* _WHAT IS EXPECTED_
Your task is to copy every line of the entries that contains "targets".

------------------------------------

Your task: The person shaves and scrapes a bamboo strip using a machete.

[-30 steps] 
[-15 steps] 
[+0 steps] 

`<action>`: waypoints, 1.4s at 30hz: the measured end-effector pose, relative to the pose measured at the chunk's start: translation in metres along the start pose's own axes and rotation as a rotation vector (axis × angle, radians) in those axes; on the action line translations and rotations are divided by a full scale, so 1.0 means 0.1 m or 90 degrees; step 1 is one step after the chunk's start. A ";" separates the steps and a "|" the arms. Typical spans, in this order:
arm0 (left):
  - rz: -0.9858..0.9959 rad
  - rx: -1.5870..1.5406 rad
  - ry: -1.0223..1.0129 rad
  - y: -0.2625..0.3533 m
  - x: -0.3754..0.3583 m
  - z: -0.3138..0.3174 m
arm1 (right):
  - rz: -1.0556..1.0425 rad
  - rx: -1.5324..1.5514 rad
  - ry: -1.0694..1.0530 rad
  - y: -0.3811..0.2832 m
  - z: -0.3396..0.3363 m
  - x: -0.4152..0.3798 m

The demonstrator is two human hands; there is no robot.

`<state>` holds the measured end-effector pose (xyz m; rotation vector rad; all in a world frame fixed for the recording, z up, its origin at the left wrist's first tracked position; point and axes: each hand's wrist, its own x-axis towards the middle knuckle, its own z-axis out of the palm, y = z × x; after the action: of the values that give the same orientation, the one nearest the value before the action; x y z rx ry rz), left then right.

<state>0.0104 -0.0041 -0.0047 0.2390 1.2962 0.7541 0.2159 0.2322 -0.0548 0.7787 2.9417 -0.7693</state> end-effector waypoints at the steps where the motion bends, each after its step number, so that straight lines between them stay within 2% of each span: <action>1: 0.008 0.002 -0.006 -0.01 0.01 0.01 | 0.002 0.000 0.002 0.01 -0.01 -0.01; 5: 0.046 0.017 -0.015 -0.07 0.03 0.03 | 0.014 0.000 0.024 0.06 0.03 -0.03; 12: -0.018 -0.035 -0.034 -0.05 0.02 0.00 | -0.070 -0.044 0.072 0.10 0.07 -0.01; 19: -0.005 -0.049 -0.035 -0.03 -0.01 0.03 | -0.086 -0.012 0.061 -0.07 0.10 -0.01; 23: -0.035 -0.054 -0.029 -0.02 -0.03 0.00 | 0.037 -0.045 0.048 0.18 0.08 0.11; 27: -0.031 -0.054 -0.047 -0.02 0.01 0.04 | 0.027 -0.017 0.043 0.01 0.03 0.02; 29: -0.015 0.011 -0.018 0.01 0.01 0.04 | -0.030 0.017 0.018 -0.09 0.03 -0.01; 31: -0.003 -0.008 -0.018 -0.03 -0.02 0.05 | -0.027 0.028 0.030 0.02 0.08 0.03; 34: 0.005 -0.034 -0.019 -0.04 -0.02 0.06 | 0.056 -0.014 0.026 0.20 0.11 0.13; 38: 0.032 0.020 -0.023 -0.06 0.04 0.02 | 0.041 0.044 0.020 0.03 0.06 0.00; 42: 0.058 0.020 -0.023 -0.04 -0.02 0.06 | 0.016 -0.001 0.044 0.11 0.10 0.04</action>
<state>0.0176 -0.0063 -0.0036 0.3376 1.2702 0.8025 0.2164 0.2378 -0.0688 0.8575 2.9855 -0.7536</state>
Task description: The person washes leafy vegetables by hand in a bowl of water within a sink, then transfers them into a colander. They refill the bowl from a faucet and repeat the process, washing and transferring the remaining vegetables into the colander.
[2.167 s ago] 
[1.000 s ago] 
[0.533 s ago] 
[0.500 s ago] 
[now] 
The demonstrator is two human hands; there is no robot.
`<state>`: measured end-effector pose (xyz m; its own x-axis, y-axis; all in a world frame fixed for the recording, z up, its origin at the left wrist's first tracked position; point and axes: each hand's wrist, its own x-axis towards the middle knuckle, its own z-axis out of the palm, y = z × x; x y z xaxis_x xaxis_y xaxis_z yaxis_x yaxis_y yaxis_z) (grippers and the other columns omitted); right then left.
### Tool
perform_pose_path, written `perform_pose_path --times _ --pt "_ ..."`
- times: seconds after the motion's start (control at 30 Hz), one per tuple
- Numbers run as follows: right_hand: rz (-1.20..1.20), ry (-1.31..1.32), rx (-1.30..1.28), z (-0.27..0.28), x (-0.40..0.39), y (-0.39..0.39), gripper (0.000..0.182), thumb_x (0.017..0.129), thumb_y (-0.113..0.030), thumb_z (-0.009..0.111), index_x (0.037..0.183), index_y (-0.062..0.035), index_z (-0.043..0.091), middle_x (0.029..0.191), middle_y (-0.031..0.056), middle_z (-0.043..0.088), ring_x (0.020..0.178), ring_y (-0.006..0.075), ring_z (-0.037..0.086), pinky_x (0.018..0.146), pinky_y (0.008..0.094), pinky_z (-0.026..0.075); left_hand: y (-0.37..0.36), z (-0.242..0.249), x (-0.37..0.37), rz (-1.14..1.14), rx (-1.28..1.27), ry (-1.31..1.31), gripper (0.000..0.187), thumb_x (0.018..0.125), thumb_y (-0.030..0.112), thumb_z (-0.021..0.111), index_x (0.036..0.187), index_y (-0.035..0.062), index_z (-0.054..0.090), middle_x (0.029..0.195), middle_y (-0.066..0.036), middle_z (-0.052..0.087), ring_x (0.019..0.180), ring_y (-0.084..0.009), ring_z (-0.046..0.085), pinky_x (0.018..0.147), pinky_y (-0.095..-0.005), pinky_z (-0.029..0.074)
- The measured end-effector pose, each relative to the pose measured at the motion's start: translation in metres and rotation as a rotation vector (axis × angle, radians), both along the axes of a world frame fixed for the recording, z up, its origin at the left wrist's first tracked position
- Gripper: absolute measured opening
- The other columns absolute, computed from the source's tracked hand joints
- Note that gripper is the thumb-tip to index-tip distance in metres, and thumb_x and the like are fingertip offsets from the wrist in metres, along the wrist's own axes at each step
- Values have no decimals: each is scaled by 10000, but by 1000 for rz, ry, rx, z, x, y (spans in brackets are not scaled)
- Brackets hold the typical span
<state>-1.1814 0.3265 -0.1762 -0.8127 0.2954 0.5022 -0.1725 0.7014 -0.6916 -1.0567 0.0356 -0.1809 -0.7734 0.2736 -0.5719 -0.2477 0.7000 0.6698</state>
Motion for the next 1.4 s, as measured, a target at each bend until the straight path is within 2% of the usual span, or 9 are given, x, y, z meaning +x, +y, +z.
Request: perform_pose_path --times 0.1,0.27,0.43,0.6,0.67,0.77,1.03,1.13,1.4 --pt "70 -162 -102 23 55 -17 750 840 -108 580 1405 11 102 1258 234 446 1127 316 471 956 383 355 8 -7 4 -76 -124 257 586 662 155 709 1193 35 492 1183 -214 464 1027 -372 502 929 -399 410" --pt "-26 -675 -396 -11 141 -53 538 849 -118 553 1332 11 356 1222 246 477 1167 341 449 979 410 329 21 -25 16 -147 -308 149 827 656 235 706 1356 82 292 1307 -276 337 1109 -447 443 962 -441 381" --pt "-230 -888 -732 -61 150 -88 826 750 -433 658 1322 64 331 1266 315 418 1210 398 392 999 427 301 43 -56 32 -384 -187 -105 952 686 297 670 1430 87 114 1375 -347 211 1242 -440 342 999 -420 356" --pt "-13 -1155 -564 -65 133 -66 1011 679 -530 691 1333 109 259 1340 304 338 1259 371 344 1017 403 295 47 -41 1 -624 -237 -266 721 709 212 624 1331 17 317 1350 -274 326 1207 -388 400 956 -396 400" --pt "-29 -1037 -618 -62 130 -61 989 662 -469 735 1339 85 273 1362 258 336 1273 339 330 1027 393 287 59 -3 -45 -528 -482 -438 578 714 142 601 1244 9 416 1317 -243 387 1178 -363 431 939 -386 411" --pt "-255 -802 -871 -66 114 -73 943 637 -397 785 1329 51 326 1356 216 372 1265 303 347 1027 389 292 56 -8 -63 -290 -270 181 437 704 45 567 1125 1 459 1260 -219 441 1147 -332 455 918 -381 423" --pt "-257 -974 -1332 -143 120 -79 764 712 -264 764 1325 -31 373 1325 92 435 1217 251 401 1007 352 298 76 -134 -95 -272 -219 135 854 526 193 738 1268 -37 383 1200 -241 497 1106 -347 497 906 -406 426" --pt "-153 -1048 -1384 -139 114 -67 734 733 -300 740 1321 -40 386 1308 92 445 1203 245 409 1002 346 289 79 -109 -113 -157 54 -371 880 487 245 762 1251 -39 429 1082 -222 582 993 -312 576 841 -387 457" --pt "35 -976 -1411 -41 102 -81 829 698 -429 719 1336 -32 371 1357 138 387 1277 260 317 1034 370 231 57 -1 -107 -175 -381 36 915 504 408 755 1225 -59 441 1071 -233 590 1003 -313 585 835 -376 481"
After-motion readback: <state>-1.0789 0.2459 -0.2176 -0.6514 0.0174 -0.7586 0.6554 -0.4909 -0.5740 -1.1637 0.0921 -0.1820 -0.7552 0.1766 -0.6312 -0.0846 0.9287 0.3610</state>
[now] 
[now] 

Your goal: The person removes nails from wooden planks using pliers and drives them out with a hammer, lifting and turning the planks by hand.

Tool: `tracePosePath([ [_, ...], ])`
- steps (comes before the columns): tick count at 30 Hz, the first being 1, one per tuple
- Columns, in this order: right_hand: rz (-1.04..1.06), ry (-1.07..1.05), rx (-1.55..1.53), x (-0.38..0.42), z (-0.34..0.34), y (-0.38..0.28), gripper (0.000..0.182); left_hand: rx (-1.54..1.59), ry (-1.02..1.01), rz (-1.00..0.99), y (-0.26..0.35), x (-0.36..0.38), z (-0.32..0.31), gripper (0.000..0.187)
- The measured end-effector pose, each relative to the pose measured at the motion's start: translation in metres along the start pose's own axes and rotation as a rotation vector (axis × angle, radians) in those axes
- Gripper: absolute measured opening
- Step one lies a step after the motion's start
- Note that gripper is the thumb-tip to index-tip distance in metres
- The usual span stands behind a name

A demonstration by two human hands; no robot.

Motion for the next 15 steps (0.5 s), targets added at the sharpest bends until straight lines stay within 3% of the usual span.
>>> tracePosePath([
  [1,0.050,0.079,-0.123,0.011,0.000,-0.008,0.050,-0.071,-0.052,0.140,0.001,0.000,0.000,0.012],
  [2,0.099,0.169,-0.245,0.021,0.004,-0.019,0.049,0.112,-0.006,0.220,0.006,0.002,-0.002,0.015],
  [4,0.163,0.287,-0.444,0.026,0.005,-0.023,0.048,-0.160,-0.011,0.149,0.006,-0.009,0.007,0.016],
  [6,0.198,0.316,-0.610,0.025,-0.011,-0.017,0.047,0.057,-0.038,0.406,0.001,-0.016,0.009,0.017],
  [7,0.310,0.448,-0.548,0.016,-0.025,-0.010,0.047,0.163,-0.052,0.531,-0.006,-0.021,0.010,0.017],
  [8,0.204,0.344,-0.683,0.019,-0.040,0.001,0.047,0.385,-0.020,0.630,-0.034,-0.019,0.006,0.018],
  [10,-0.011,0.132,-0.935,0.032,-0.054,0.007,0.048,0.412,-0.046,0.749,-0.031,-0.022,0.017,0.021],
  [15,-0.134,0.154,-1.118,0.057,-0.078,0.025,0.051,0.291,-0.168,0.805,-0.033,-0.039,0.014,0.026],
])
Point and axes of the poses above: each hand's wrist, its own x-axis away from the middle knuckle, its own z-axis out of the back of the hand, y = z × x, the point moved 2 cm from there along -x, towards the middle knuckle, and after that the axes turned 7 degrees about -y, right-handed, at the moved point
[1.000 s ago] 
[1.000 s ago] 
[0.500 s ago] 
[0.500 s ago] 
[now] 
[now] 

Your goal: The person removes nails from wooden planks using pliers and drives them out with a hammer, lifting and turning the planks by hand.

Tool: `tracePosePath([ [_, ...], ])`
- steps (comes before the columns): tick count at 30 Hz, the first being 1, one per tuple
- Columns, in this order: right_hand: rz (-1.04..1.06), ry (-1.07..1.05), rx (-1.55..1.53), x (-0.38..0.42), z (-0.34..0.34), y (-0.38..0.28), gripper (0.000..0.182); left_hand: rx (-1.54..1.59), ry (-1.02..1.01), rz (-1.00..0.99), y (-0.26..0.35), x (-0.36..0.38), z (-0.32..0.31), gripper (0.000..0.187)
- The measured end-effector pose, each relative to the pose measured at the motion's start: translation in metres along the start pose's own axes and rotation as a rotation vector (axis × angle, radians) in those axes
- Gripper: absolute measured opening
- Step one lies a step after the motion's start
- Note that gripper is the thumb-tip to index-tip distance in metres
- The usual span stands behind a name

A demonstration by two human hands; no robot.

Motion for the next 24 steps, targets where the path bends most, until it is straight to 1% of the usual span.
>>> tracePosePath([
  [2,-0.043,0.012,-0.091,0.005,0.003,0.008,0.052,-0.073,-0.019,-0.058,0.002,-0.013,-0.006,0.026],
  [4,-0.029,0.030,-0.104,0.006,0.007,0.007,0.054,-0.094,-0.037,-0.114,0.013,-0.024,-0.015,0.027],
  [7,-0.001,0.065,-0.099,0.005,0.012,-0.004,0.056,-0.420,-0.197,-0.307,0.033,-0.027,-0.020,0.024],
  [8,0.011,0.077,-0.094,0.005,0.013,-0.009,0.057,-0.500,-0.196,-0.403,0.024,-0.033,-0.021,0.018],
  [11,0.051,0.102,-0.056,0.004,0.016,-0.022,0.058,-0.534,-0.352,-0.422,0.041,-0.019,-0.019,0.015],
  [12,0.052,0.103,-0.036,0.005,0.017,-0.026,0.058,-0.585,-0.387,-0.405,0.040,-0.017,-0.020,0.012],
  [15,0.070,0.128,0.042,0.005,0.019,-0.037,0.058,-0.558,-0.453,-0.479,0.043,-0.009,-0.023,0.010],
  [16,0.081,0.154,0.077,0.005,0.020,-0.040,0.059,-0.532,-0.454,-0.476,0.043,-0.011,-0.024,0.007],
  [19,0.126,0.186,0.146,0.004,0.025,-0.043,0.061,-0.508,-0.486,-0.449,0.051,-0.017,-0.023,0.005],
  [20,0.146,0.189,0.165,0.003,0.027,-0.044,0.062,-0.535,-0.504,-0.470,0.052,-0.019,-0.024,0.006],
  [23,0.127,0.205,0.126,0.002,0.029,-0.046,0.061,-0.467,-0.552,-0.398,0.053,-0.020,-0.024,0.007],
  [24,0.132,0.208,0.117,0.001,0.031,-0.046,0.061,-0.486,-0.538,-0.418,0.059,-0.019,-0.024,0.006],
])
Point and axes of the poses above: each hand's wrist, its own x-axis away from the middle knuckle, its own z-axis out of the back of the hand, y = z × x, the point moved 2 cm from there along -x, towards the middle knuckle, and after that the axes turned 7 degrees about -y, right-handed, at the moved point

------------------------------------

* _EXERCISE SOLUTION_
Motion for the next 15 steps (0.5 s), targets added at the sharpest bends until straight lines stay within 3% of the usual span.
Motion for the next 24 steps, targets where the path bends most, until it is straight to 1% of the usual span.

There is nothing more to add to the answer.